Thanks. I added /var/log/messages to the gist (
https://gist.github.com/nevsan/8b6f78d7396963dc5f70)--no segfaults it
seems. Any other kind of disorderly shutdowns that might happen? I'll look
into creating a ticket for this.


On Fri, Apr 4, 2014 at 9:16 PM, Rich Megginson <rmegg...@redhat.com> wrote:

>  On 04/03/2014 10:25 PM, Nevada Sanchez wrote:
>
> I followed the instructions that would give me a core dump, and for some
> reason, I don't see one in /var/log/dirsrv/slapd-EXAMPLE-COM/, even though
> I still see the Disorderly shutdown still shows up in the logs.
>
>
> Hmm - check again - it should produce a core file
>
> grep -i segfault /var/log/messages
>
>
>  I know that when I explicitly request those attributes, I get "-1 Total
> update abortedLDAP error: Can't contact LDAP server" for
> nds5ReplicaLastInitStatus (see below).
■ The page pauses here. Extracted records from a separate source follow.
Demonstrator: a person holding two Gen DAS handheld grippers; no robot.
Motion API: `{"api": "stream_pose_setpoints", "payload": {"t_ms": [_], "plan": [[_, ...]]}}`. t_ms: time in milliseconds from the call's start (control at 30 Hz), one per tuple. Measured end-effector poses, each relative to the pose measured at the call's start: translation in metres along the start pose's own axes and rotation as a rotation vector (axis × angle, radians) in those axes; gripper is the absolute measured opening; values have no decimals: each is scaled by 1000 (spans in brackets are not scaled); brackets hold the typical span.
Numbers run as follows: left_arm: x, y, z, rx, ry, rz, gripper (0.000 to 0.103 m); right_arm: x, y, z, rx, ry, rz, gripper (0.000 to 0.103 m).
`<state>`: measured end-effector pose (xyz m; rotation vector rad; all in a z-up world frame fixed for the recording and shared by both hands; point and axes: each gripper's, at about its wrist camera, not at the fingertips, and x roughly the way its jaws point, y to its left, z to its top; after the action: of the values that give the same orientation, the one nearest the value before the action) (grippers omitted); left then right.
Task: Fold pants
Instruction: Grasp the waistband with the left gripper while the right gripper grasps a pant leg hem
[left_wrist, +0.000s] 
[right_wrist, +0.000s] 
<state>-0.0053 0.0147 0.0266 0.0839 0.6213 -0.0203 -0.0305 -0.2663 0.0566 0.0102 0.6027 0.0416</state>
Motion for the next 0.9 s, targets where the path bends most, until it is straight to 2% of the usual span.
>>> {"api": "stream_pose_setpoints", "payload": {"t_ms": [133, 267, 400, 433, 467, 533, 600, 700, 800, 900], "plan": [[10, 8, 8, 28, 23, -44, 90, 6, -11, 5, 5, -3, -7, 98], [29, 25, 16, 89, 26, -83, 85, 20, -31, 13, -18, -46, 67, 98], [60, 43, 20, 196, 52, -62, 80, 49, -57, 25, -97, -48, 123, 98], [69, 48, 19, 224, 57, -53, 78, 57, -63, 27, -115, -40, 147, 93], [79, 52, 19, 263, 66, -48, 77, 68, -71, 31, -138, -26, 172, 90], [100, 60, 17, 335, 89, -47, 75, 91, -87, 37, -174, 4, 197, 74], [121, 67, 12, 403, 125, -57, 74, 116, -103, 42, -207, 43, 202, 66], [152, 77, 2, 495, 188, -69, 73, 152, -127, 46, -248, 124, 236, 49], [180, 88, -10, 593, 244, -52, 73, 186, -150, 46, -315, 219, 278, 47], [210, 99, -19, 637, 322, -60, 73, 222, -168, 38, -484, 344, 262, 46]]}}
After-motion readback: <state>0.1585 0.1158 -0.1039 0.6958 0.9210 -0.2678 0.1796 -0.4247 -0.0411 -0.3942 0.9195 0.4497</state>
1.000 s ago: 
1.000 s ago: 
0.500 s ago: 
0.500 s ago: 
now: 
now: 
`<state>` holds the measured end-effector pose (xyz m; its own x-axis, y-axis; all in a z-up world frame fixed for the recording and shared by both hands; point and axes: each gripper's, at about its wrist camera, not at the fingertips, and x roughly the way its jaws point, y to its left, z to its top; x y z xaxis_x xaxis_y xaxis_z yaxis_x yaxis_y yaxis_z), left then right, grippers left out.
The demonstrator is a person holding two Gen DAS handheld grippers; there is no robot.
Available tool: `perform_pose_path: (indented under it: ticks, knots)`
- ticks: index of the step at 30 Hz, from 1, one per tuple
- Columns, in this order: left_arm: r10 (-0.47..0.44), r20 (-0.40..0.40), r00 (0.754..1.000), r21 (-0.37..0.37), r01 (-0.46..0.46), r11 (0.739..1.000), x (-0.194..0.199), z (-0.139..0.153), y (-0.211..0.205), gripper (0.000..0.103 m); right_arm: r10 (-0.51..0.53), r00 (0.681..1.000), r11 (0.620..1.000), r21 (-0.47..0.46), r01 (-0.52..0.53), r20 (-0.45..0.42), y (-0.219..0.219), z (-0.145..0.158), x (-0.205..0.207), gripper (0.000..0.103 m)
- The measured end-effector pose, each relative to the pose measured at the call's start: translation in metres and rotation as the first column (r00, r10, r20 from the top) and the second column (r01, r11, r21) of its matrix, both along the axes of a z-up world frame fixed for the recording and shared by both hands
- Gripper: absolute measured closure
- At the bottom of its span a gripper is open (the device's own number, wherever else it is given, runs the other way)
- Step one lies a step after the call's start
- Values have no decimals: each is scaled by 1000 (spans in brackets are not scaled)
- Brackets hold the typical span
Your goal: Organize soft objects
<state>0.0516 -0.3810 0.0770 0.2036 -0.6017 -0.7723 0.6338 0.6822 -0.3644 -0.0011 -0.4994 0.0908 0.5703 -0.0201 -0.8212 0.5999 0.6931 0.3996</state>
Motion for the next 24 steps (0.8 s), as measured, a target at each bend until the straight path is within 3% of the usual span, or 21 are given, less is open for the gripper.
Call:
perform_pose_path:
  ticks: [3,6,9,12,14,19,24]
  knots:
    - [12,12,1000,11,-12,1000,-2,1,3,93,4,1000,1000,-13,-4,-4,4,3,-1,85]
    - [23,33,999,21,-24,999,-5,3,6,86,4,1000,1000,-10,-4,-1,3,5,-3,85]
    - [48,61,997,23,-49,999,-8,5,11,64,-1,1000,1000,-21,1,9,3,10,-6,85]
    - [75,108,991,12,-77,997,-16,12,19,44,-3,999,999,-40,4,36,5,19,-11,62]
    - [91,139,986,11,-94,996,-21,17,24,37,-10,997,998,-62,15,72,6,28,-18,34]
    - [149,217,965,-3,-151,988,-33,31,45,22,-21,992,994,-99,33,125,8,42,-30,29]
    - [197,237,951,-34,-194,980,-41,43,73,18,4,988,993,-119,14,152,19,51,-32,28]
Access logs stop completely on the
> replica after the time that you mentioned.
>
>
> Hmm - looks like a bug.  Please open a ticket.
>
>
>
>  ======================================================
>  [root@ipa2 ipaserver]# ldapsearch  ldaps://ipa.example.com:636 -D
> 'cn=Directory Manager' -w ##### -b 
> 'cn=meToipa2.example.com<http://metoipa2.example.com/>,cn=replica,cn=dc\=example\,dc\=com,cn=mapping
> tree,cn=config' '(objectClass=*)' -s base nsds5ReplicaLastInitStart
> nsds5replicaUpdateInProgress nsds5ReplicaLastInitStatus cn
> nsds5BeginReplicaRefresh nsds5ReplicaLastInitEnd
> # extended LDIF
> #
> # LDAPv3
>  # base <cn=meToipa2.example.com 
> <http://metoipa2.example.com/>,cn=replica,cn=dc\=example\,dc\=com,cn=mapping
> tree,cn=config> with scope baseObject
>  # filter: (objectclass=*)
> # requesting: ldaps://ipa.example.com:636 (objectClass=*)
> nsds5ReplicaLastInitStart nsds5replicaUpdateInProgress
> nsds5ReplicaLastInitStatus cn nsds5BeginReplicaRefresh
> nsds5ReplicaLastInitEnd
> #
>
>  # meToipa2.example.com <http://metoipa2.example.com/>, replica,
> dc\3Dexample\2Cdc\3Dcom,
>   mapping tree, config
> dn: cn=meToipa2.example.com <http://metoipa2.example.com/>
> ,cn=replica,cn=dc\3Dexample\2Cd
>  c\3Dcom,cn=mapping tree,cn=config
> nsds5ReplicaLastInitStart: 20140401092800Z
>  nsds5replicaUpdateInProgress: FALSE
> nsds5ReplicaLastInitStatus: -1 Total update abortedLDAP error: Can't
> contact L
>   DAP server
> cn: meToipa2.example.com <http://metoipa2.example.com/>
>  nsds5ReplicaLastInitEnd: 20140401092804Z
>
>  # search result
> search: 2
>  result: 0 Success
>
>  # numResponses: 2
>  # numEntries: 1
>
>
> On Thu, Apr 3, 2014 at 6:32 PM, Rich Megginson <rmegg...@redhat.com>wrote:
>
>>  On 04/03/2014 03:46 PM, Nevada Sanchez wrote:
>>
>> Okay, I updated the gist and extended some of the logs (ipa2-errors does
>> stop at 20:50:21). I'll follow up when I have the debug stuff in place.
>>
>>  https://gist.github.com/nevsan/8b6f78d7396963dc5f70
>>
>>
>>  Another strange thing - it looks as if the initial replica init
>> completes successfully.
>>
>> [02/Apr/2014:20:50:18 +0000] NSMMReplicationPlugin - Beginning total
>> update of replica "agmt="cn=meToipa2.example.com" (ipa2:389)".
>>
>> On the replica:
>>
>> [02/Apr/2014:20:50:18 +0000] NSMMReplicationPlugin -
>> multimaster_be_state_change: replica dc=example,dc=com is going offline;
>> disabling replication
>> [02/Apr/2014:20:50:18 +0000] - WARNING: Import is running with
>> nsslapd-db-private-import-mem on; No other process is allowed to access the
>> database
>> [02/Apr/2014:20:50:21 +0000] - import userRoot: Workers finished;
>> cleaning up...
>> [02/Apr/2014:20:50:21 +0000] - import userRoot: Workers cleaned up.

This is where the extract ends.